_Your instructions_: Print the listing exactly as it stands, and skip any pictures in it.
==========
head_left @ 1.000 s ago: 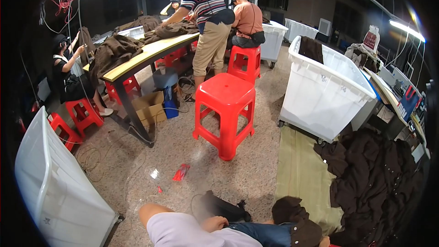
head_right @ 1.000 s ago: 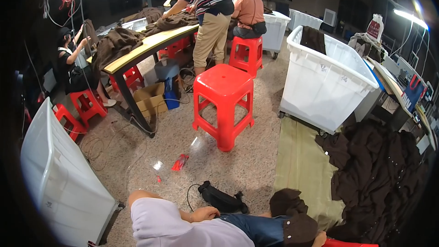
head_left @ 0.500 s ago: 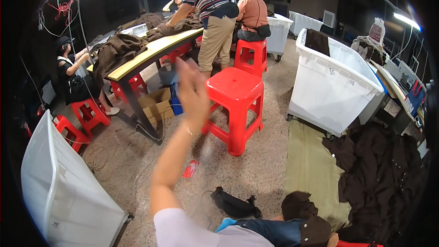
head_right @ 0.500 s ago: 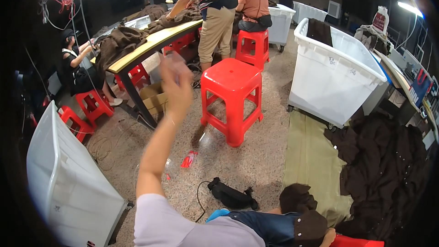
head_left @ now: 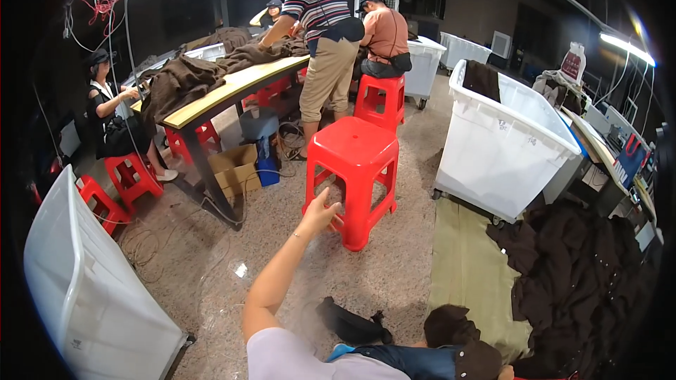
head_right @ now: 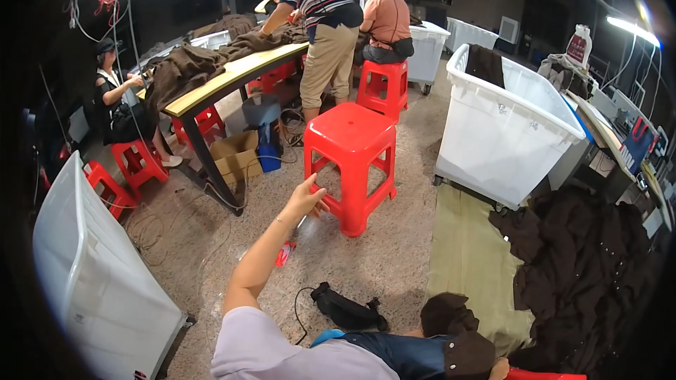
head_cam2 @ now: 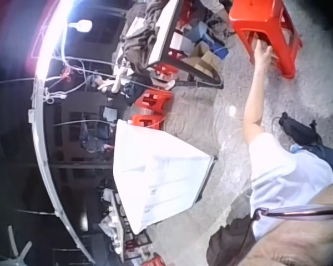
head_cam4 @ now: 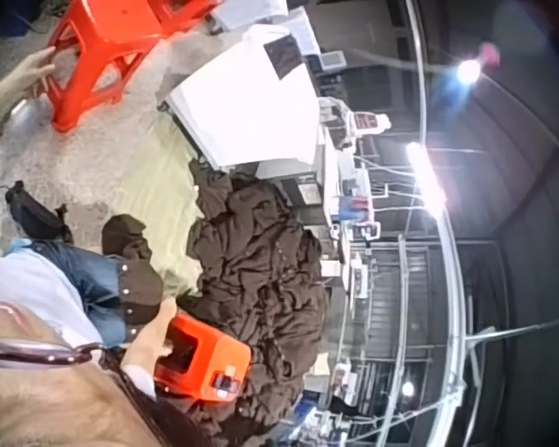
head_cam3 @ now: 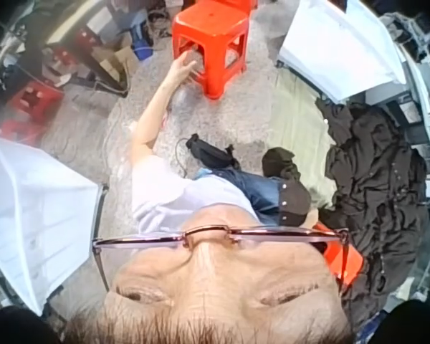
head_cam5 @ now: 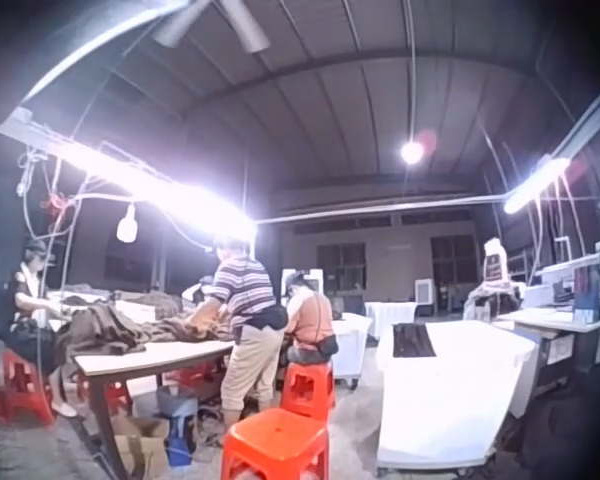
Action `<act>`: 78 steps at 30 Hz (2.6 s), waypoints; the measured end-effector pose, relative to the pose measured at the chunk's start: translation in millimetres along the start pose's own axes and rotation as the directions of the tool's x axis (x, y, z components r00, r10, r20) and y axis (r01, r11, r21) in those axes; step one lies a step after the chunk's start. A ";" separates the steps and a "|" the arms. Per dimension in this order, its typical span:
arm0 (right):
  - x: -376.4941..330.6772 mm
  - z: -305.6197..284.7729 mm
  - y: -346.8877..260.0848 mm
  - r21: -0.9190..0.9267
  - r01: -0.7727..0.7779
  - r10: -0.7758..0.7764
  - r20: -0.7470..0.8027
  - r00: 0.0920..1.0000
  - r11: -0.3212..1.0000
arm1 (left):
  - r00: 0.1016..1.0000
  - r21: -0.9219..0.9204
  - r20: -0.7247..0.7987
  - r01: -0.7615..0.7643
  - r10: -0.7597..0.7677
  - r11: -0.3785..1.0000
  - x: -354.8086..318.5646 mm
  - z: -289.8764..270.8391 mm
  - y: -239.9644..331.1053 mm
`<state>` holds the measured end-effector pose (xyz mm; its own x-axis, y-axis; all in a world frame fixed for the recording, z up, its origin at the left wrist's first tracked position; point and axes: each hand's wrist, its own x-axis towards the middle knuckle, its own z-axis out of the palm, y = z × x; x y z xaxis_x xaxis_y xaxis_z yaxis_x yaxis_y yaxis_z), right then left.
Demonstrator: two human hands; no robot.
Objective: Trim loose threads from fabric pieces using a small pair of scissors.
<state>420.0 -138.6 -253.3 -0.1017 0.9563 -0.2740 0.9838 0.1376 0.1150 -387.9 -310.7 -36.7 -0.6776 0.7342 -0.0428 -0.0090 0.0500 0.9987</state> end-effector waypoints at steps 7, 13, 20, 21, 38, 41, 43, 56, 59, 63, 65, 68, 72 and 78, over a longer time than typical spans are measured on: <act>-9.8 6.0 5.2 0.017 0.003 -0.003 -0.025 1.000 1.000 | 0.992 -0.049 -0.056 -0.117 0.115 0.992 -4.2 -3.1 49.5; -25.3 13.0 3.7 0.042 -0.019 0.021 -0.039 0.999 0.999 | 0.693 0.282 -0.318 -0.582 0.647 0.763 -16.9 -1.7 136.6; -25.5 34.6 -5.9 0.093 -0.017 0.024 -0.068 0.997 0.995 | 0.468 -0.097 -0.760 -0.768 0.451 0.633 2.2 -62.9 175.5; -23.2 38.1 -2.9 0.099 -0.020 0.028 -0.077 0.997 0.995 | 0.583 -0.222 -0.754 -0.659 0.302 0.719 4.6 -62.9 166.0; 31.4 137.2 25.3 0.113 0.119 -0.095 -0.194 0.976 0.986 | 0.609 -0.111 -0.656 -0.662 0.446 0.741 28.4 -89.6 119.2; 40.6 152.3 80.4 -0.277 0.137 -0.284 -0.606 0.743 0.951 | 0.865 -0.258 -0.411 -0.412 0.287 0.874 30.4 -13.3 20.6; 50.4 166.4 80.3 -0.397 0.162 -0.382 -0.577 0.722 0.904 | 0.931 -0.299 -0.333 -0.256 0.151 0.919 2.0 12.5 -31.0; 50.3 163.4 75.0 -0.251 0.184 -0.247 -0.250 0.936 0.950 | 0.624 0.360 0.781 -0.487 0.029 0.796 -208.9 132.9 -202.8; 47.4 168.1 70.2 -0.228 0.212 -0.267 -0.248 0.931 0.950 | 0.599 0.556 0.724 -0.212 -0.343 0.804 -229.9 126.4 -195.1; 39.8 160.0 78.2 0.046 -0.163 0.169 -0.273 0.947 0.986 | 0.699 0.602 0.713 -0.571 -0.054 0.559 -237.4 101.5 -165.3; 42.9 159.9 64.0 0.033 -0.128 0.133 -0.238 0.962 0.991 | 0.723 0.658 0.678 -0.517 -0.132 0.548 -245.4 82.6 -164.3; 33.3 130.1 23.7 0.103 -0.111 0.122 -0.114 0.986 0.989 | 0.789 0.750 0.575 -0.401 -0.218 0.527 -269.2 69.1 -180.4; 47.0 151.2 66.2 -0.040 -0.016 0.012 -0.110 0.994 0.999 | 0.875 0.610 0.450 -0.156 -0.178 0.777 -264.4 76.6 -197.3; 42.7 181.8 55.0 -0.321 0.094 -0.213 -0.358 0.909 0.942 | 0.850 0.636 0.517 -0.305 -0.099 0.708 -266.1 74.6 -188.7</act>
<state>496.6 -137.1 -432.3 -0.3549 0.9324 0.0687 0.8702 0.3026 0.3888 -151.1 -465.1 -215.8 -0.1944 0.9695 -0.1493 0.6684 0.2424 0.7032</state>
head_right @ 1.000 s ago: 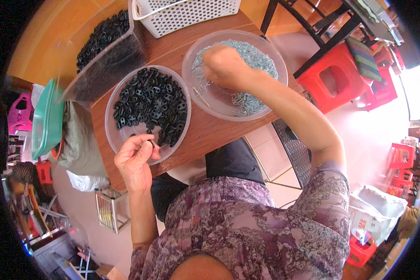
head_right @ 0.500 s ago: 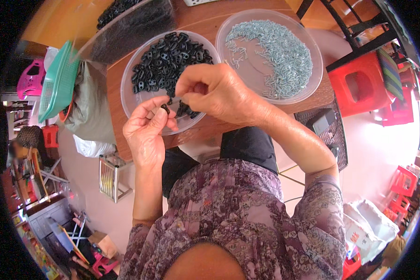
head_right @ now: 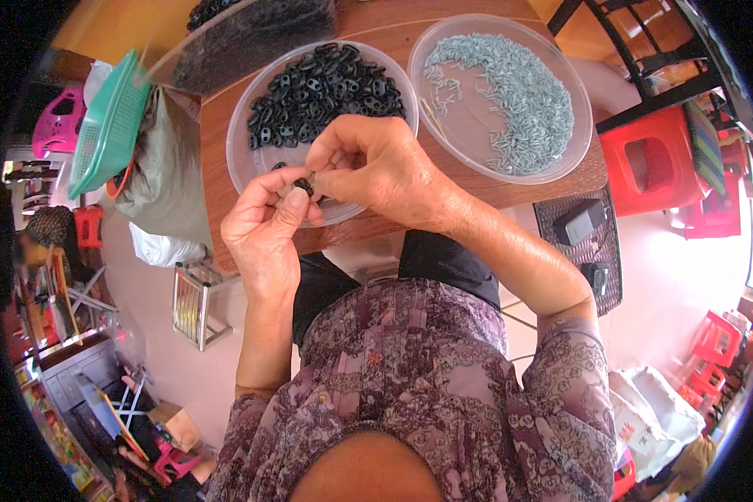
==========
_Result of this task_:
head_left @ 1.000 s ago: 
head_right @ 1.000 s ago: 
head_left @ 0.500 s ago: 
head_right @ 0.500 s ago: 
head_left @ now: 
head_right @ now: 
head_cam2 @ now: 
head_cam4 @ now: 
head_cam3 @ now: 
head_cam5 @ now: 
Action `<act>`: 78 steps at 30 Hz (2.6 s), waypoints; the measured end-effector pose, relative to the pose measured at the chunk's start: translation in millimetres along the start pose's own axes and rotation as the directions of the tool's x axis (x, y, z components r00, r10, r20) and y axis (r01, r11, r21) in those axes; step one lies a step after the chunk's start. A ";" separates the steps and a "|" the arms. Per dimension in this order, its typical span:
arm0 (right):
  - x: -376.4941..330.6772 mm
  - z: -305.6197..284.7729 mm
  - y: -346.8877..260.0848 mm
  - r21: -0.9190..0.9267
  - r01: -0.7727..0.7779
  - r10: -0.7758..0.7764
  - r20: -0.7470..0.8027
  - r00: 0.0920..1.0000
  - r11: -0.3212..1.0000
arm1 (left):
  - r00: 0.1016..1.0000
  - r21: -0.9219..0.9204
  - r20: -0.7247..0.7987
  - r01: -0.7615..0.7643
  - r10: -0.7597..0.7677
  - r11: -0.3785..1.0000
  - x: -354.8086..318.5646 mm
  - z: -289.8764..270.8391 mm
  - y: -239.9644..331.1053 mm
`<state>` holds the measured end-effector pose (xyz mm; its own x-axis, y-axis; all in a world frame fixed for the recording, z up, its origin at the left wrist's first tracked position; point and axes: each hand's wrist, its own x-axis towards the middle knuckle, its own z-axis out of the palm, y = z × x; x y z xaxis_x xaxis_y xaxis_z yaxis_x yaxis_y yaxis_z), right then left.
Demonstrator: two human hands; no robot.
Objective: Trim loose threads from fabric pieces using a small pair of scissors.
<state>420.0 -138.6 -253.3 -0.1017 0.9563 -0.2740 0.9838 0.1376 0.1150 -387.9 -310.7 -36.7 -0.6776 0.7342 -0.0428 -0.0090 0.0500 0.9987</state> end-effector waypoints at steps 7, 13, 20, 21, 38, 41, 43, 56, 59, 63, 65, 68, 72 and 78, over a longer time than typical spans are measured on: <act>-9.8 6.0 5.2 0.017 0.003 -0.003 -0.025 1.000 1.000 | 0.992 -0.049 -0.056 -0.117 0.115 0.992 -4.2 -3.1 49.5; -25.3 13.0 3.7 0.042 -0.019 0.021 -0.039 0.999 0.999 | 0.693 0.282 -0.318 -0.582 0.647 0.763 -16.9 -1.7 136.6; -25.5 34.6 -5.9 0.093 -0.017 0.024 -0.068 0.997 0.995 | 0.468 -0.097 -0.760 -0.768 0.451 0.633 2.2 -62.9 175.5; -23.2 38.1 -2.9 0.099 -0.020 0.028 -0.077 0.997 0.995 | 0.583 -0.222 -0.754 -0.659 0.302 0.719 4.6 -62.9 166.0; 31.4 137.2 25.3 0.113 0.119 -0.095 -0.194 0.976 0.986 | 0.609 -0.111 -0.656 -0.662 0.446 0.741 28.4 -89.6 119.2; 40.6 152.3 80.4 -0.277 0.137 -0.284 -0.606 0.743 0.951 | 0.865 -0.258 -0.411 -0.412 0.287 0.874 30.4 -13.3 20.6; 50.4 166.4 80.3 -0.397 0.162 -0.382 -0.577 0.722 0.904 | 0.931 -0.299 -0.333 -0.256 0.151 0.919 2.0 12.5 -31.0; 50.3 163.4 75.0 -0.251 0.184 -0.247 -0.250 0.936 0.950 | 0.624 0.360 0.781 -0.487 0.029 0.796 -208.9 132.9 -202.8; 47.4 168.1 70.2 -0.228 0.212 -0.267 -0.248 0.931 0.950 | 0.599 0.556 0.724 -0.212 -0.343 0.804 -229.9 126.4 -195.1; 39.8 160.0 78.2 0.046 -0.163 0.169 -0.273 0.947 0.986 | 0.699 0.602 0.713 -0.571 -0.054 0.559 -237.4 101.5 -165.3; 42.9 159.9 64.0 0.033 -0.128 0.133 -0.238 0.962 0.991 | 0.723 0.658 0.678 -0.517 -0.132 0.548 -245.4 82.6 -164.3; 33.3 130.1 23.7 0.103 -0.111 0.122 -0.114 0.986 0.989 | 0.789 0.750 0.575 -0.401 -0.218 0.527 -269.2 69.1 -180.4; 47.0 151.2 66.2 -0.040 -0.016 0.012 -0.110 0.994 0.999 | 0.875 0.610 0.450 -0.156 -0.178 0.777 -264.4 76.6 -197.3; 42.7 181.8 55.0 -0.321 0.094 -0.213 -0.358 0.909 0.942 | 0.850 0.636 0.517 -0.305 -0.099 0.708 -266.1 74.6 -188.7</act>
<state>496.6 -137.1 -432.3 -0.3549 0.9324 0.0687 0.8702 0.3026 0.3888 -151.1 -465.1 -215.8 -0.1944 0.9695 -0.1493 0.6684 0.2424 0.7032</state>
head_right @ 1.000 s ago: 
head_right @ 0.500 s ago: 
head_right @ now: 

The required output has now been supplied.